Three posts is probably enough from a Flower Show in my view, so this is the final post relating to Hampton Court Flower Show and I should warn you, it does involve a bit of an epiphany.

It strikes me that when designing a show garden, something I know absolutely nothing about and I may just be proving by what I am saying, that you need to grab people's attention really quickly.  Most visitors are wandering around and talking with their companions and you need something that will make them stop and pause and look at what you have done.  Something has to catch their eye or they will just keep going maybe with a passing 'that's nice' as they go.  Building something huge in your garden will generally have some impact.  The Quiet Mark Treehouse with landscaping designed by David Domoney could hardly be missed.  I believe this garden is a 'feature' and not a show garden as such.  I was not at all confused by this.  It was an amazing structure and may I say some rather nice planting too.  Sadly I was not that keen on the car element, which is not because |I do not like cars but for some reason I rarely like to see them in the garden show context, it always jars.
The Essence of Australia was the Best in Show, this is probably because it was clearly the best in my uneducated opinion.  It did it no harm at all that it was a very hot day when I was viewing this, so the hot colours and native planting gave it a real atmosphere.  I really liked the dark orange of the paint, it picked up the colours of the soil and planting well.

The Flintknappers Garden was also worthy of note, it also provided a fine demonstration that where-ever you stood to take a photo, there was someone doing exactly the same thing on the other side.  It was a great garden, beautifully put together with fine planting.
The NSPCC Legacy Garden by Adam Woolacott and Jonathan Smith demonstrated well the decades of the history of charity.  It also managed to draw attention to itself in simple and fairly understated ways, the addition of a pull-along duck was enough to make me stop and concentrate on it (simple things.....)
The One Show Garden also made me pause, I had mixed feeling about it to be frank.  Its probably best described as I sort of liked it.  It had nice planting but there was nothing that made me enthuse.  This was also not a show garden apparently but I thought it would have got a medal of some sort if it had have been.
I rather liked the Vestra Wealth's Vista.  It just sort of worked.  Can't think of much more to say than that, it was a cracking bit of good design by Paul Martin.
As well as these show gardens there were other displays such as this giraffe-theme bedding plant display, which whilst I know we should all look down on bedding plants and probably have a little sneer, for the sheer love of colour and fun I thought this area was brilliant.
and this bright patch was just covered in bees.
There were some odd looking by-standers at the show
and this bint had had a serious wardrobe malfunction yet seemed quite pleased about it
All in all Hampton Court was great fun and a hugely enjoyable show.
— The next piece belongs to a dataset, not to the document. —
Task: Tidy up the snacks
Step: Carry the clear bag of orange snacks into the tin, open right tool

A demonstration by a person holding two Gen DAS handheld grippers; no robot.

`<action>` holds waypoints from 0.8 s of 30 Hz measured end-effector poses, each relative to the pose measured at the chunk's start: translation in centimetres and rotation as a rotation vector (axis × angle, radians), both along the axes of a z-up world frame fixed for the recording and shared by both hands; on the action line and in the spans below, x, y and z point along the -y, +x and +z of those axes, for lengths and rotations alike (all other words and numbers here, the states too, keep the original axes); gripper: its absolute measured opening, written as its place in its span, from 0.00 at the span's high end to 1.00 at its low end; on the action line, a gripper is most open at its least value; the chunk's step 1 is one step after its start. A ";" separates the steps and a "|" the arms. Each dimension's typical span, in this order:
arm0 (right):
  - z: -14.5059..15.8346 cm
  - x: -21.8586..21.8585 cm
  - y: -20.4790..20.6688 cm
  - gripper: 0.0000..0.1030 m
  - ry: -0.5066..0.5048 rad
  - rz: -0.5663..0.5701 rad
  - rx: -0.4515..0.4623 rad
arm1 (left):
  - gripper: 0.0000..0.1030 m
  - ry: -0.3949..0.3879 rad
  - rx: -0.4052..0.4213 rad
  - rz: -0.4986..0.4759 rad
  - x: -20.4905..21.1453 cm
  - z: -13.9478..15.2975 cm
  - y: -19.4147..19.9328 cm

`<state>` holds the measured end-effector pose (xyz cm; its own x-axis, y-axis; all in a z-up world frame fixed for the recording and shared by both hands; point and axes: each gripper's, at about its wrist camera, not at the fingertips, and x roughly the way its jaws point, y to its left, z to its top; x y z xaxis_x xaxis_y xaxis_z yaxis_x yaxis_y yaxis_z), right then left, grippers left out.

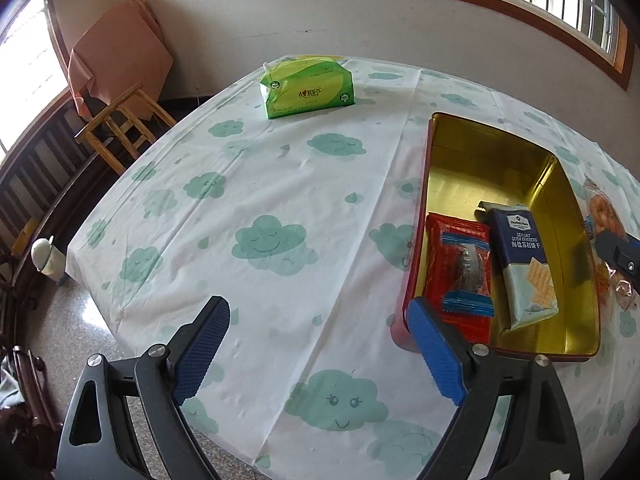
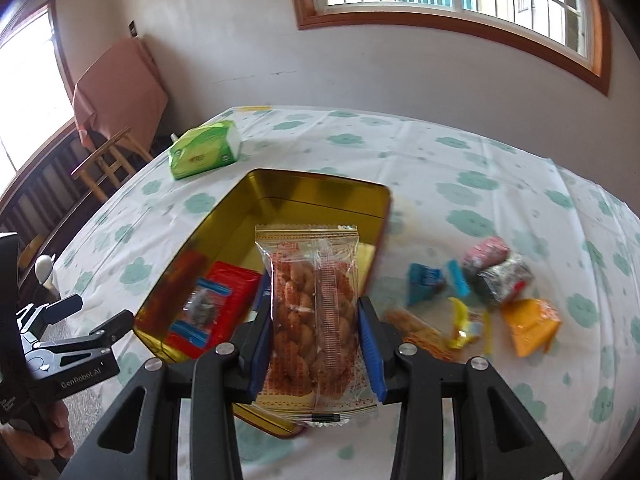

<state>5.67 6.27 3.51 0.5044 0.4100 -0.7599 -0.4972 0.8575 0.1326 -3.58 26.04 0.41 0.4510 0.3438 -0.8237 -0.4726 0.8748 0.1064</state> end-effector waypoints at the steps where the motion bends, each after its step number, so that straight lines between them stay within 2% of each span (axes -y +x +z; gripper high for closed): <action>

So, to my epiphany, I realised this as I was walking past the show gardens on one side of a walkway with selling stalls on the other.  I realised that my attention had not been on buying and not really as much on show gardens either as I would have liked.  I am clearly a simple soul, I either want to go to buy or to look, I am not good at both.  So Chelsea will remain the one I want to see most show gardens at and if I go again to Hampton (which I probably will) I shall maybe focus more on buying - or not, who can say.

Other Hampton Posts:




  1. I don't know if I just missed the coverage on TV, but I can't remember much about Hampton Court. Thank you for your impressions, I'm glad you found a few gardens that took your fancy. I've been twice in the past and enjoyed it both times, it does make a difference being able to buy whatever takes the eye!
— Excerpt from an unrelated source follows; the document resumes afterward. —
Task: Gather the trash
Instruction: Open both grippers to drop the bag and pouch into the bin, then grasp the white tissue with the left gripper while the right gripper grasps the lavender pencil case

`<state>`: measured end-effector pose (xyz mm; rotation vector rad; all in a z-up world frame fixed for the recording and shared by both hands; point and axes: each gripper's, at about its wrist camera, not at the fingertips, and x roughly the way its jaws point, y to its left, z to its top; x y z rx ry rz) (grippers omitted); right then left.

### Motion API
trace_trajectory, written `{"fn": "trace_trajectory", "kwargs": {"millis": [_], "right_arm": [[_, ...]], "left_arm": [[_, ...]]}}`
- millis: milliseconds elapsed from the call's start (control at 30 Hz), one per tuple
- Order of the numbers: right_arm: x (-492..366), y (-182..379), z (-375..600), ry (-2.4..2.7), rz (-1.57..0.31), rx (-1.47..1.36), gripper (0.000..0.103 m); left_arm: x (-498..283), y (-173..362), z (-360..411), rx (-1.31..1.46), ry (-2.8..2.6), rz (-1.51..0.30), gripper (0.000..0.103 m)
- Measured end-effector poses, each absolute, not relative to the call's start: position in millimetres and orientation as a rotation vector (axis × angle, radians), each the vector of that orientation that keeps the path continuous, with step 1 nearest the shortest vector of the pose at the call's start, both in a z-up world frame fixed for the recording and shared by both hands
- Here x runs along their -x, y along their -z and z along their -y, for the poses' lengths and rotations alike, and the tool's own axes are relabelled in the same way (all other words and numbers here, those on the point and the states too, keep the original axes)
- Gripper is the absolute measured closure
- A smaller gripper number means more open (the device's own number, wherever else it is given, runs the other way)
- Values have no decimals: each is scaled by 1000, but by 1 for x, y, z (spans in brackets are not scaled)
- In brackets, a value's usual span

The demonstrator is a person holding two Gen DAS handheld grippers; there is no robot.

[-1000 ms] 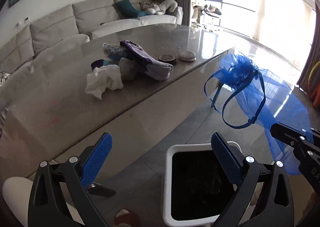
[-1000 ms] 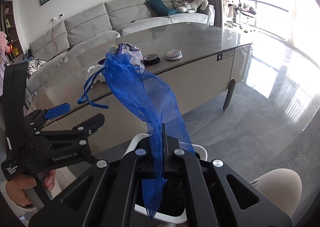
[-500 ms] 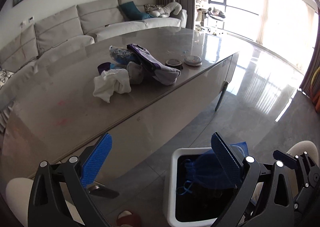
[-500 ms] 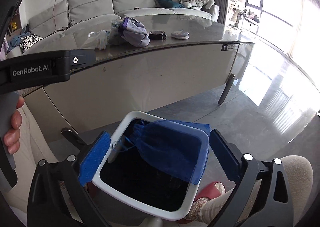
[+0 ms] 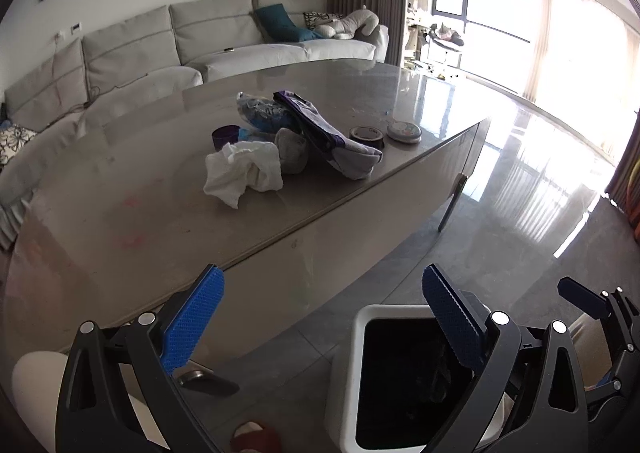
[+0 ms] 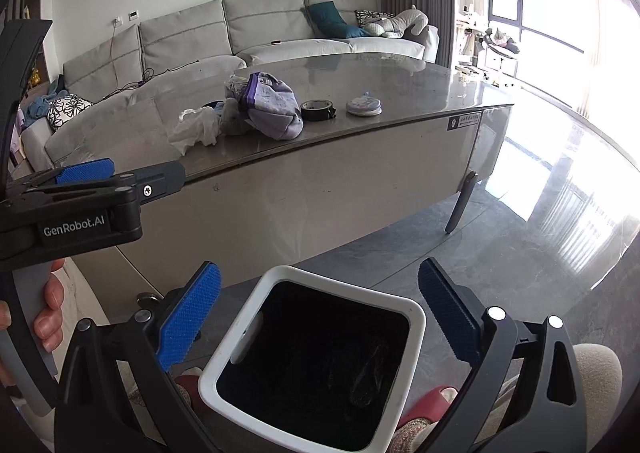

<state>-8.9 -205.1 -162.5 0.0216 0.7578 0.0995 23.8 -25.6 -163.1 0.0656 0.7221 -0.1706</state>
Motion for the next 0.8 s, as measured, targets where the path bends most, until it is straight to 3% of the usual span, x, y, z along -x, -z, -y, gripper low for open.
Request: {"fn": "trace_trajectory", "kwargs": {"millis": [800], "right_arm": [[-121, 103, 153, -217, -568, 108, 5]], "left_arm": [[-150, 155, -38, -69, -5, -708, 5]]}}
  2. I've really enjoyed your three show posts. I managed to miss most of the TV coverage, but I did watch the feature on the Aussie garden and loved it, all the more for having seen the botanic gardens it was inspired by, though I would love to have seen a whole programme about that botanic garden and Australian native plants. I rather lime the idea of separating out the show garden element from the buying. I quickly get exhausted in crowded spaces, so Chelsea is a no for me, but I loved Malvern, smaller, about my speed.

  3. The trouble with me is I like 'real' gardens, ones which have lived a bit and failed a bit and triumphed a bit. I have never been to a show so perhaps my mind would be changed by the experience.